Counterfactual approach
Our approach was to build counterfactual regression models based on data from before the Dory movie release for different stages of the purchase process for P. hepatus (Dory’s species). We use these models to project our expectation of that variable of interest after the movie release and compare the observed level of interest to the counterfactual expectation of interest. This approach aligns conceptually with the synthetic control method, previously used in conservation science to investigate the impact of protected areas on deforestation (Sills et al. 2015). We built three counterfactual models. The first model focused on global Google search frequency, a type of indicator increasingly used in the biodiversity conservation literature as an indicator of societal interest in a species or topic (Nghiem et al. 2016). This information seeking behaviour fits into the research stage of the purchase funnel (Fig. 1), as it is an example of an action that may be undertaken before a decision on whether to make a purchase is made. The second model focused on aquarium fish imports in the US, a metric that reflects purchasing behaviour, the last stage of the purchase funnel model and the one that more closely relates to actual impacts on fish populations. Approximately 100 000 P. hepatus are imported yearly into the US from 25 countries, although the vast majority of these originate from Indonesia and the Philippines (www.aquariumtradedata.org). The species is the most traded in its family, accounting for about half of all imports into the USA of Acanthuridae fish. The species Acanthurus japonicus and Acanthurus leucosternon make up the majority of the remaining imports (www.aquariumtradedata.org). There are no restrictions to the trade in this fish species.

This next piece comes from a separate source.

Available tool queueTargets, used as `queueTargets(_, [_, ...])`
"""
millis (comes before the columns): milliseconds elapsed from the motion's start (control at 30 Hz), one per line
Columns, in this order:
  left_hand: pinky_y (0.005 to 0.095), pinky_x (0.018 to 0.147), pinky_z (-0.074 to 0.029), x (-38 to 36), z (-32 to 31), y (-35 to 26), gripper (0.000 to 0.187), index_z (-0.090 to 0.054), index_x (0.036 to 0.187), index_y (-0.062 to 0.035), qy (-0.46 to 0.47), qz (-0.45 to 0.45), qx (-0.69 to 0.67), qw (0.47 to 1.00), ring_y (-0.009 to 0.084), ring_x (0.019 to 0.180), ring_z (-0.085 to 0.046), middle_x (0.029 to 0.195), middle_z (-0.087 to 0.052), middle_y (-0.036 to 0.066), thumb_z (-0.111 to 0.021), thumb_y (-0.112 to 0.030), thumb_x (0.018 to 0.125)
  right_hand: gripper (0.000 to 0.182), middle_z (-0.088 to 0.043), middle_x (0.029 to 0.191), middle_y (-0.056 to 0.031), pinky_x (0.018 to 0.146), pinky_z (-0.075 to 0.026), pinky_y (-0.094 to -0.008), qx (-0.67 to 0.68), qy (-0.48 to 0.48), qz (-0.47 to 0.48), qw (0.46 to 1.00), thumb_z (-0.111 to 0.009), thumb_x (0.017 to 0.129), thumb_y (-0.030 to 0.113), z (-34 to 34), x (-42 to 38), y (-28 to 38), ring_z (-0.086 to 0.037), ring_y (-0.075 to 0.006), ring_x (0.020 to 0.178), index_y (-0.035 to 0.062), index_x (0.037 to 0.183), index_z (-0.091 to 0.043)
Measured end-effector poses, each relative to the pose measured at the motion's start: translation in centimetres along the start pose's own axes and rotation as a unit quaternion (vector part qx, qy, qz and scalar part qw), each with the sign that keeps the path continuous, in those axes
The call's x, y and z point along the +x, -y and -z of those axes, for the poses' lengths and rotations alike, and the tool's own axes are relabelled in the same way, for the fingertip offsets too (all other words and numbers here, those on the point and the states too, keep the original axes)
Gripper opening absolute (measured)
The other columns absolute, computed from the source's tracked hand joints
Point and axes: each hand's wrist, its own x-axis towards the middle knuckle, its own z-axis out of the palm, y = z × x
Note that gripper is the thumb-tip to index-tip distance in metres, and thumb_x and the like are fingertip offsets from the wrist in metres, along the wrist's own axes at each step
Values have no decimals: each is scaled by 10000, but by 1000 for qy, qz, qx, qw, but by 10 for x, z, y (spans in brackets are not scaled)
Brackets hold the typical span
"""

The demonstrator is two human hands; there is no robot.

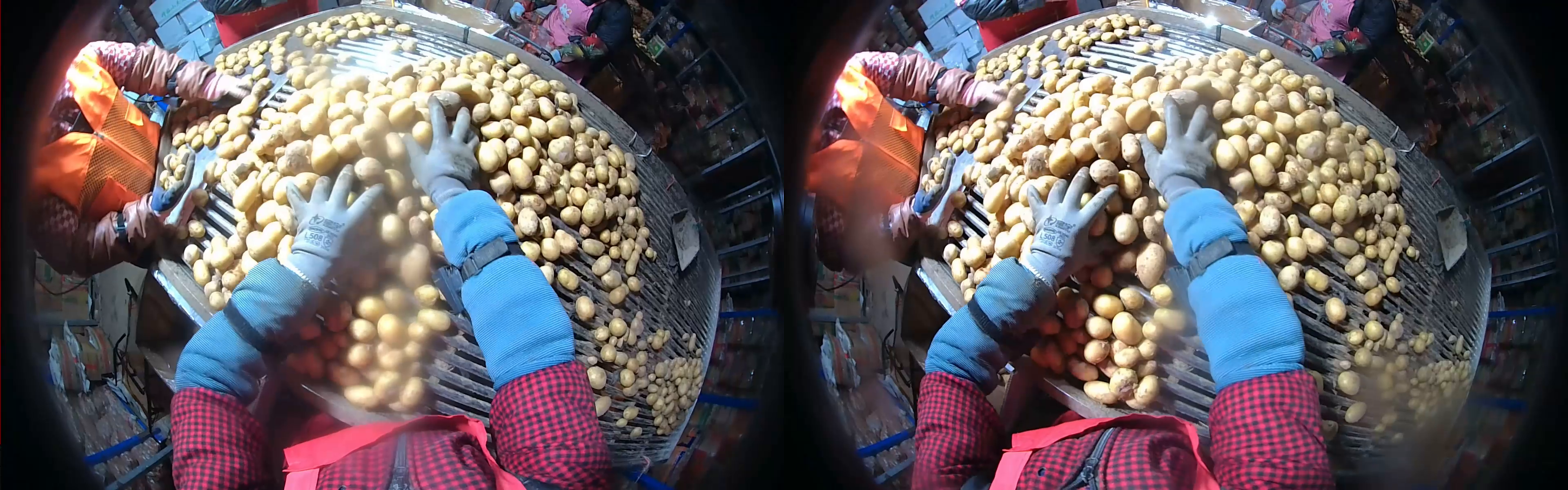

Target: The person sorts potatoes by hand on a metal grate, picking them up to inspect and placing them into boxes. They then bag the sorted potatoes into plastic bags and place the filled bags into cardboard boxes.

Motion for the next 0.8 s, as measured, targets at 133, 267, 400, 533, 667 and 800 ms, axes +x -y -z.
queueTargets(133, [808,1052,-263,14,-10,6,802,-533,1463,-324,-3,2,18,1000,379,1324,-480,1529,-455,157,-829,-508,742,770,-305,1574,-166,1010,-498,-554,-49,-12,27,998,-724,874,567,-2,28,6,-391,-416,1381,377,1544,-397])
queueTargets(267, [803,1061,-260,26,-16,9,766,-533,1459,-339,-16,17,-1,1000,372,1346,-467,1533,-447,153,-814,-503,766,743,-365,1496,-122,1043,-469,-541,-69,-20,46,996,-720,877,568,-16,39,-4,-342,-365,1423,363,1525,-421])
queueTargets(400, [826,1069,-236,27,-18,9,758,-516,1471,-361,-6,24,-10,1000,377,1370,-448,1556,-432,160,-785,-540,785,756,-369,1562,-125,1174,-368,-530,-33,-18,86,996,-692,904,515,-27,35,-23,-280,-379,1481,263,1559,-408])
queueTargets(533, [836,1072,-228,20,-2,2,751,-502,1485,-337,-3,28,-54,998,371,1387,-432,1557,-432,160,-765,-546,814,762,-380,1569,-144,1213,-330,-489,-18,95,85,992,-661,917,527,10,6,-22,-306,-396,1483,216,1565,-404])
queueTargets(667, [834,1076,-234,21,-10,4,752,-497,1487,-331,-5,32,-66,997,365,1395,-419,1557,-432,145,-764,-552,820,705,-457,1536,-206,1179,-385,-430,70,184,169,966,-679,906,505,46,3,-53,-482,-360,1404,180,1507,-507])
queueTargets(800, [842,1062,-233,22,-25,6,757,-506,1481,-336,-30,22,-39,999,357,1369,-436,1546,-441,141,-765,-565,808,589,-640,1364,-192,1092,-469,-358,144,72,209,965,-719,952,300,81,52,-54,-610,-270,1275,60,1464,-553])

The third model focused on visitation patterns to US Aquaria, as we aimed to explore other potential behavioural outcomes of the “decision” stage of the purchase funnel model (Fig. 1), which could have led to outcomes other than purchases. With “Finding Dory” being a movie targeted at young audiences and P. hepatus being considered a species for advanced hobbyists, there is the potential for children or their parents to opt for an aquarium visit as a substitute for the time and resources needed to keep P. hepatus. In fact, past qualitative research into motivations of visitors to Aquaria in Canada, has found that some visitors mention movies, including Finding Nemo, as motivations for visiting (Briseno-Garzon et al. 2007).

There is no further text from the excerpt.